§ **INSTRUCTIONS FOR THE TASK**
Would you please return every line from the listing that contains the word "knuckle"?

§ **THE INPUT**
___
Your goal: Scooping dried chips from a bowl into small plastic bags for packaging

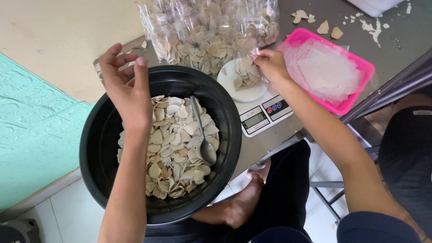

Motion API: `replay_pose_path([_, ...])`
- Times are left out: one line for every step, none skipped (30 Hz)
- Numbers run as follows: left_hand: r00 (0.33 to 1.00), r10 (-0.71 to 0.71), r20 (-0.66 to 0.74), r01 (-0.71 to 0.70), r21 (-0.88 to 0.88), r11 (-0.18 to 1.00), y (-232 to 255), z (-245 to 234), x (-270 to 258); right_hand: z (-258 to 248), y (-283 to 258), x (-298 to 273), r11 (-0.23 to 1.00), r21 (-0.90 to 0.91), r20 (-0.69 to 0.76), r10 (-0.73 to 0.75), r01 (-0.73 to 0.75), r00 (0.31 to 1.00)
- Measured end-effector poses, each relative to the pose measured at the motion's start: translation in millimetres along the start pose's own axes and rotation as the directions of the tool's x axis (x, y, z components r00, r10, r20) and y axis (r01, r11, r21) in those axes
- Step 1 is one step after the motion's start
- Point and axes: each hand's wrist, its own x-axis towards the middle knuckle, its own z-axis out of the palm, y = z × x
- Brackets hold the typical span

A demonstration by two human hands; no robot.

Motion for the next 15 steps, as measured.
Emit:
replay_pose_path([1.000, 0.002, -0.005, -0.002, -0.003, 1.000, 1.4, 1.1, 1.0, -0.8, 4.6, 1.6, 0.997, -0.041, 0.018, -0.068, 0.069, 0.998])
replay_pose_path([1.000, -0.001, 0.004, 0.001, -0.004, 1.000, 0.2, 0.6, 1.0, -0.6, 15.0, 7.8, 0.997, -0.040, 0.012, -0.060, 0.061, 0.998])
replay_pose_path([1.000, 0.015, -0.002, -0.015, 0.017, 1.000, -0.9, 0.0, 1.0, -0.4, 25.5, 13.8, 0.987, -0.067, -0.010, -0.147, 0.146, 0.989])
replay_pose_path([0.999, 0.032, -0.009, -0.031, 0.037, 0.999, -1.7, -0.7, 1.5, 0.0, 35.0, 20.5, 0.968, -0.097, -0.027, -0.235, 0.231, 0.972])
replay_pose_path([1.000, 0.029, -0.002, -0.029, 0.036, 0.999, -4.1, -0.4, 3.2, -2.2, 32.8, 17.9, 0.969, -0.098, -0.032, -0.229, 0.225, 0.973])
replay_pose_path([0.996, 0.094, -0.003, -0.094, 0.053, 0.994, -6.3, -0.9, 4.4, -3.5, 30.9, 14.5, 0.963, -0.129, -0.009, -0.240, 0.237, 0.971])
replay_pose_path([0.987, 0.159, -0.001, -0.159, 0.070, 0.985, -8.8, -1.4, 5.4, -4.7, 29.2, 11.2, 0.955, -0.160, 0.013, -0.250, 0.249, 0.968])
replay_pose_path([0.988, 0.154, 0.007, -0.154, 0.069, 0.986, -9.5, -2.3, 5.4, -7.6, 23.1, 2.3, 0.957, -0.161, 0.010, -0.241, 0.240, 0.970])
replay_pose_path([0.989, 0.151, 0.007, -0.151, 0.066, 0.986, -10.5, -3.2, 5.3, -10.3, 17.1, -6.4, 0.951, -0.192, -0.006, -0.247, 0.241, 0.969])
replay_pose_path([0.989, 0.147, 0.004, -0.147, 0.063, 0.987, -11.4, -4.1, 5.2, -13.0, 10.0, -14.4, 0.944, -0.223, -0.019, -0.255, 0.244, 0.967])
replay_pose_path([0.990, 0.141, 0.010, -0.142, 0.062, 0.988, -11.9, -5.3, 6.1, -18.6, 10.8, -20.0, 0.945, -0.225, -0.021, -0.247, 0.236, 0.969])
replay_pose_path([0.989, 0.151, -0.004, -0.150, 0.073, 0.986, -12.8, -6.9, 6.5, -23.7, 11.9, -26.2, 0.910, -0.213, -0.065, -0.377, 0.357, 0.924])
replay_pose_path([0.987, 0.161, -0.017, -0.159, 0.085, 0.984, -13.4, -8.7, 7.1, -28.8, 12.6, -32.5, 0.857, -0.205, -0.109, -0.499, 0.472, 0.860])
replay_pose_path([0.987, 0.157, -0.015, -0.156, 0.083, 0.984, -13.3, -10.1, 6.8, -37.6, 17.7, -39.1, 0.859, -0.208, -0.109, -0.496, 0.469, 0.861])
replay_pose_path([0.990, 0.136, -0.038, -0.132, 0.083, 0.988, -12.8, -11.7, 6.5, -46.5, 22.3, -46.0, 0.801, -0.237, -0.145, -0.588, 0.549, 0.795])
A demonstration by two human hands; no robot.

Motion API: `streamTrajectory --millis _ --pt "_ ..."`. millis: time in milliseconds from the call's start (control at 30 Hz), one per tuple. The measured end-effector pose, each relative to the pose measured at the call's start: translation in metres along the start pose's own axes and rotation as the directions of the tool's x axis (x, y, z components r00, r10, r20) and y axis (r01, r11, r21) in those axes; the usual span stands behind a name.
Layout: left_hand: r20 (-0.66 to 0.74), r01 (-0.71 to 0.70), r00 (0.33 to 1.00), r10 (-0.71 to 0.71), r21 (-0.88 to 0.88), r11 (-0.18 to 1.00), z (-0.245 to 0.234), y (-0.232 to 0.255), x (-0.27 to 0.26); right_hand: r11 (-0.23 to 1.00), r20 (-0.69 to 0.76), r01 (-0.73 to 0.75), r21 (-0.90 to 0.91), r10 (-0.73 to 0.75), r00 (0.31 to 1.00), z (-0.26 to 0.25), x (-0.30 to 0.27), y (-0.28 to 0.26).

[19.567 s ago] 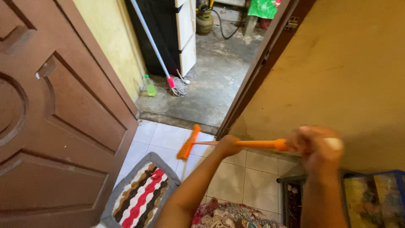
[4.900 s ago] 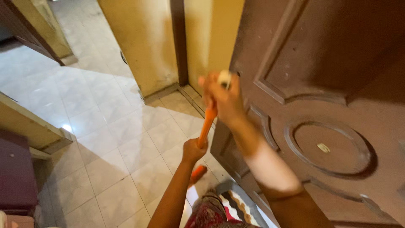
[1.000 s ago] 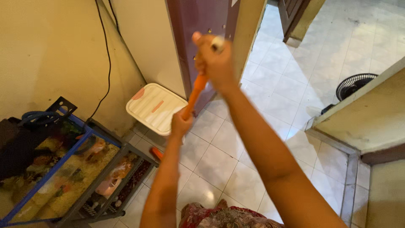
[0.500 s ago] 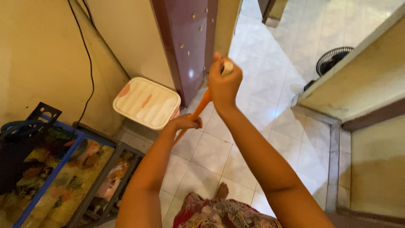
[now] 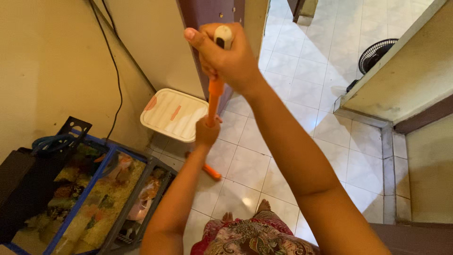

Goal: The person sweeps the tiled floor using a broom, moving debris through hallways and into different rooms.

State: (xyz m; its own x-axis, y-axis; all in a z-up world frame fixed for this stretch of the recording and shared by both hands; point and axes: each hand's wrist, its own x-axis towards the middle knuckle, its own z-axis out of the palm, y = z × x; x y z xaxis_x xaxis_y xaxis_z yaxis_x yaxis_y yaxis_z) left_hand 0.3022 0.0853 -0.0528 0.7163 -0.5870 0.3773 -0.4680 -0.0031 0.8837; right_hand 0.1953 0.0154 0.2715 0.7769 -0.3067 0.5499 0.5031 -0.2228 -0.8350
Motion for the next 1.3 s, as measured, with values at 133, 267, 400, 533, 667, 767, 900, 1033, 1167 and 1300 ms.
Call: streamTrajectory --millis 133,267,400,533,667,767,900,1033,1167,1300 --pt "0.056 0.080 0.995 -0.083 0.044 0.996 -0.051 -0.017 0.012 0.999 -0.140 0.049 0.016 -0.046 0.989 0.035 -0.008 0.020" --pt "0.072 -0.047 0.997 0.029 0.260 0.965 -0.089 -0.086 0.036 0.996 -0.390 0.027 -0.085 -0.058 0.919 0.068 -0.030 0.065" --pt "0.156 -0.292 0.954 0.254 0.317 0.902 -0.122 -0.176 0.042 0.994 -0.618 -0.080 -0.080 0.014 0.786 0.106 -0.059 0.124" --pt "0.403 -0.111 0.915 -0.036 0.336 0.935 -0.126 -0.220 0.008 0.996 -0.566 -0.082 -0.041 0.044 0.823 0.142 -0.094 0.156" --pt "0.443 0.310 0.832 -0.334 0.129 0.942 -0.103 -0.198 -0.005 0.978 -0.489 -0.146 -0.148 0.056 0.871 0.132 -0.092 0.148" --pt "0.375 0.579 0.752 -0.542 0.017 0.815 -0.087 -0.169 -0.008 0.989 -0.396 -0.069 -0.129 0.013 0.918 0.113 -0.075 0.131" --pt "0.389 -0.031 0.913 0.121 -0.230 0.973 -0.075 -0.156 -0.018 0.970 -0.285 -0.145 -0.193 0.086 0.955 0.100 -0.054 0.097" --pt "0.582 0.266 0.807 -0.096 -0.213 0.940 -0.062 -0.139 -0.027 0.940 -0.141 -0.163 -0.300 0.125 0.982 0.086 -0.031 0.056" --pt "0.609 0.112 0.793 0.023 -0.182 0.977 -0.025 -0.098 -0.038 0.899 -0.109 -0.329 -0.289 0.310 0.944 0.069 -0.021 0.022" --pt "0.604 0.238 0.796 0.030 -0.359 0.902 0.031 -0.082 -0.039 0.891 -0.048 -0.299 -0.342 0.302 0.952 0.052 -0.029 0.021"
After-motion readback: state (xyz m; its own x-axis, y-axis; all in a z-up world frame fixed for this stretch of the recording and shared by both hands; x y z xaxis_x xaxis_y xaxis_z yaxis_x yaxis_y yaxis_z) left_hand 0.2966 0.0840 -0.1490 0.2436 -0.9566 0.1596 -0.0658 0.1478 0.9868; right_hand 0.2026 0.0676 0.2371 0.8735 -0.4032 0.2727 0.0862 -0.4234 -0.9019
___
§ **RESPONSE AREA**
- Point and axes: each hand's wrist, its own x-axis towards the middle knuckle, its own z-axis out of the palm, y = z × x
State: (xyz m; its own x-axis, y-axis; all in a z-up world frame fixed for this stretch of the recording and shared by both hands; point and axes: each hand's wrist, its own x-axis towards the middle knuckle, its own z-axis out of the palm, y = z × x; x y z xaxis_x xaxis_y xaxis_z yaxis_x yaxis_y yaxis_z) left_hand 0.3022 0.0853 -0.0528 0.7163 -0.5870 0.3773 -0.4680 -0.0031 0.8837; right_hand 0.1953 0.0154 0.2715 0.7769 -0.3067 0.5499 0.5031 -0.2228 -0.8350

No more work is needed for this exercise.